Idaan put her bowl down softly on the stone table. Her black eyes held his. She had a long face. Northern, like his own. He remembered that of all the children of the old Khai Machi, he and Idaan had shared a mother.

"It doesn't matter how I see it," she said. "My opinion doesn't make the world. Or unmake it. All that matters is what it actually is. So, tell me, Most High, am I right?"

Otah shook his head and rose, leaving his tea bowl beside hers.

"You don't know me, Idaan-cha. We've spoken to each other fewer times than I have fingers. I don't think you're in a position to judge my motives."

"Yours, no," she said. "But I've made the mistakes you're making now.
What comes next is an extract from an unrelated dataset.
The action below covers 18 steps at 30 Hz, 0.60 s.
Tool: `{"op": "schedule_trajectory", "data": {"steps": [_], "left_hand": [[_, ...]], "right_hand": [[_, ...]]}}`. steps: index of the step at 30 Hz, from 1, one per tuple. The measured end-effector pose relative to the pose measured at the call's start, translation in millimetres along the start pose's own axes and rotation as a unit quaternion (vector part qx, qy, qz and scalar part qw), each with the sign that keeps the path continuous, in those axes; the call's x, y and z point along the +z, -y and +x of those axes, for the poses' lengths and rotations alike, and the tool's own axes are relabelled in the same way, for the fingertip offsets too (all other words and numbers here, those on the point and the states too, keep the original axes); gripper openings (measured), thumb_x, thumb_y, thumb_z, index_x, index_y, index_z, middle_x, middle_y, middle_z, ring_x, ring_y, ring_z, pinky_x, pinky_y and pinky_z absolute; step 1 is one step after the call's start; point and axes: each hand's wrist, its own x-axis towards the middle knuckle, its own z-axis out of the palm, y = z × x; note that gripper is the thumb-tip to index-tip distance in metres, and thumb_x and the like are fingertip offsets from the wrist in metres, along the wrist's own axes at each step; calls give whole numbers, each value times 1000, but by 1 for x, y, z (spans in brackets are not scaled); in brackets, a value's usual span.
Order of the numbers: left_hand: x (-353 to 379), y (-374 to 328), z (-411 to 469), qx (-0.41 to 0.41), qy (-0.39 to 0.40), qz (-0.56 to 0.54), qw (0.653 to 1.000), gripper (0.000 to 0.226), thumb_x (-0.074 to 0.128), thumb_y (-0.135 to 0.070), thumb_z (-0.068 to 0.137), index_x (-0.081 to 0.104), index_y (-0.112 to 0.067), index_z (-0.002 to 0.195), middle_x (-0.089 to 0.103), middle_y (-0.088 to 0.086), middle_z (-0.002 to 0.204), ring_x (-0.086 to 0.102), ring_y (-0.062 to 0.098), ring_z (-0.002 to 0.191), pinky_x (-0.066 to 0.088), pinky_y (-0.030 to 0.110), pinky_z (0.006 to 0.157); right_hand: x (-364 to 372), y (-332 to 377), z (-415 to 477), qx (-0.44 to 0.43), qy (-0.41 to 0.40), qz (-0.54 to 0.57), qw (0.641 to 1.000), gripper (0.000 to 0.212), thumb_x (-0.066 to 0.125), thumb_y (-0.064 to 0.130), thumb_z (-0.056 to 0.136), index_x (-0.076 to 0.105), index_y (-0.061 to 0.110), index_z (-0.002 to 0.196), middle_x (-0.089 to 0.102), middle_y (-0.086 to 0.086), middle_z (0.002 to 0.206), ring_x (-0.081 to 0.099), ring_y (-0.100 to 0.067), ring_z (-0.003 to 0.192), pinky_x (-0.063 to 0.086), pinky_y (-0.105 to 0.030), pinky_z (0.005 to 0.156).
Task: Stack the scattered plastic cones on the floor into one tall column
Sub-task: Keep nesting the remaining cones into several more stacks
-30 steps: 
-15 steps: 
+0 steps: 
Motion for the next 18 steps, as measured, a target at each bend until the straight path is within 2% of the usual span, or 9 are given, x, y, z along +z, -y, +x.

And I know why I did."

"We aren't the same person."

She smiled now, her gaze cast down and her hands in a pose that accepted correction and apologized for her transgression without making it clear what transgression she meant.

"Of course not," she said. "I'll stay through tomorrow, Most High. In case you come to a decision that I might be able to aid you with."

Otah left with the uncomfortable impression that his sister pitied him. He made his way back to his apartments, ate half of the meal the servants brought him, and refused the singers and musicians whose only function in the world was to wait upon his whim. Instead, he took a chair out to his balcony and sat in the starlight, looking south to the sea.